> DATASET RECORDS:
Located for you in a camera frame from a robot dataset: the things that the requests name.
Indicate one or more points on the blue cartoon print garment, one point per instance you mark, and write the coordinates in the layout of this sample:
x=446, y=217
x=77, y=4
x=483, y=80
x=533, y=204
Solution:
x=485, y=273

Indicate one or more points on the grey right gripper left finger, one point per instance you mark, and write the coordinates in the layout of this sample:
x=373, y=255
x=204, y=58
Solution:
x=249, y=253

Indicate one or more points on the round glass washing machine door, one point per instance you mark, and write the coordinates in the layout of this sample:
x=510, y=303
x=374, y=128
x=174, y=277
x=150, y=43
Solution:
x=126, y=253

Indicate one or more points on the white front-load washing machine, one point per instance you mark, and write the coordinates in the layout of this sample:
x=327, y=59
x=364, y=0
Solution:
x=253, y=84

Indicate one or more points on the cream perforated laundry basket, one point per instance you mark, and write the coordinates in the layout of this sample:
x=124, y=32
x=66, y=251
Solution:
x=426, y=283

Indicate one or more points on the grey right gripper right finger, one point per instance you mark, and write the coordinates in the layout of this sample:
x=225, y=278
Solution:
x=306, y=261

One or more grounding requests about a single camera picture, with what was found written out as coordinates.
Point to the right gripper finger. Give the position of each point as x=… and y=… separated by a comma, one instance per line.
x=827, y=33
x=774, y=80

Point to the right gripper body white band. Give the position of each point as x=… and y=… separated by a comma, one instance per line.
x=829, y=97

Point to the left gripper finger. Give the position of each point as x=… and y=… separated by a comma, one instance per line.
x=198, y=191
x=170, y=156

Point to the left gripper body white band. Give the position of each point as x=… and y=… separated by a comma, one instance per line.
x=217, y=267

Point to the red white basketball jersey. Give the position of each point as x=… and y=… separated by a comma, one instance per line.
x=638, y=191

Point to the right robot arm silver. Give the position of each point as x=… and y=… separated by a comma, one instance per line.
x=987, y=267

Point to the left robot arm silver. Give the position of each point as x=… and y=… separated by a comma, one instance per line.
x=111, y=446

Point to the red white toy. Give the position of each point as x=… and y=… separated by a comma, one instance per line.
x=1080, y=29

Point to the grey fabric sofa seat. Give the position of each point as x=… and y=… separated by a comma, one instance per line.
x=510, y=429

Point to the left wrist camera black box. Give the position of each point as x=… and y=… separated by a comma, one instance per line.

> EXERCISE DIRECTIONS:
Write out the data exactly as it stands.

> SOLVED EXERCISE:
Located for you in a camera frame from a robot dataset: the things that the requests name.
Indicate one or more points on the blue cartoon print garment, one point per instance you mark, and write the coordinates in the layout of this sample:
x=446, y=217
x=77, y=4
x=483, y=80
x=533, y=204
Solution:
x=485, y=273

Indicate one or more points on the grey right gripper left finger, one point per instance you mark, and write the coordinates in the layout of this sample:
x=373, y=255
x=204, y=58
Solution:
x=249, y=253

Indicate one or more points on the round glass washing machine door, one point per instance you mark, and write the coordinates in the layout of this sample:
x=510, y=303
x=374, y=128
x=174, y=277
x=150, y=43
Solution:
x=126, y=253

Indicate one or more points on the white front-load washing machine, one point per instance you mark, and write the coordinates in the layout of this sample:
x=327, y=59
x=364, y=0
Solution:
x=253, y=84

Indicate one or more points on the cream perforated laundry basket, one point per instance you mark, and write the coordinates in the layout of this sample:
x=124, y=32
x=66, y=251
Solution:
x=426, y=283

Indicate one or more points on the grey right gripper right finger, one point per instance you mark, and write the coordinates in the layout of this sample:
x=225, y=278
Solution:
x=306, y=261

One or more grounding requests about a single camera picture, with what was found written out as coordinates.
Point to the right gripper finger. Give the position of each point as x=… and y=… separated by a comma, one instance per line.
x=827, y=33
x=774, y=80

Point to the right gripper body white band. Give the position of each point as x=… and y=… separated by a comma, one instance per line.
x=829, y=97

Point to the left gripper finger. Give the position of each point as x=… and y=… separated by a comma, one instance per line.
x=198, y=191
x=170, y=156

Point to the left gripper body white band. Give the position of each point as x=… and y=… separated by a comma, one instance per line.
x=217, y=267

Point to the red white basketball jersey. Give the position of each point as x=… and y=… separated by a comma, one instance per line.
x=638, y=191

Point to the right robot arm silver. Give the position of each point as x=… and y=… separated by a comma, one instance per line.
x=987, y=267

Point to the left robot arm silver. Give the position of each point as x=… and y=… separated by a comma, one instance per line.
x=111, y=446

Point to the red white toy. Give the position of each point as x=… and y=… separated by a comma, one instance per line.
x=1080, y=29

Point to the grey fabric sofa seat. Give the position of each point as x=… and y=… separated by a comma, one instance per line.
x=510, y=429

Point to the left wrist camera black box. Give the position of each point as x=… and y=… separated by a comma, one instance per line.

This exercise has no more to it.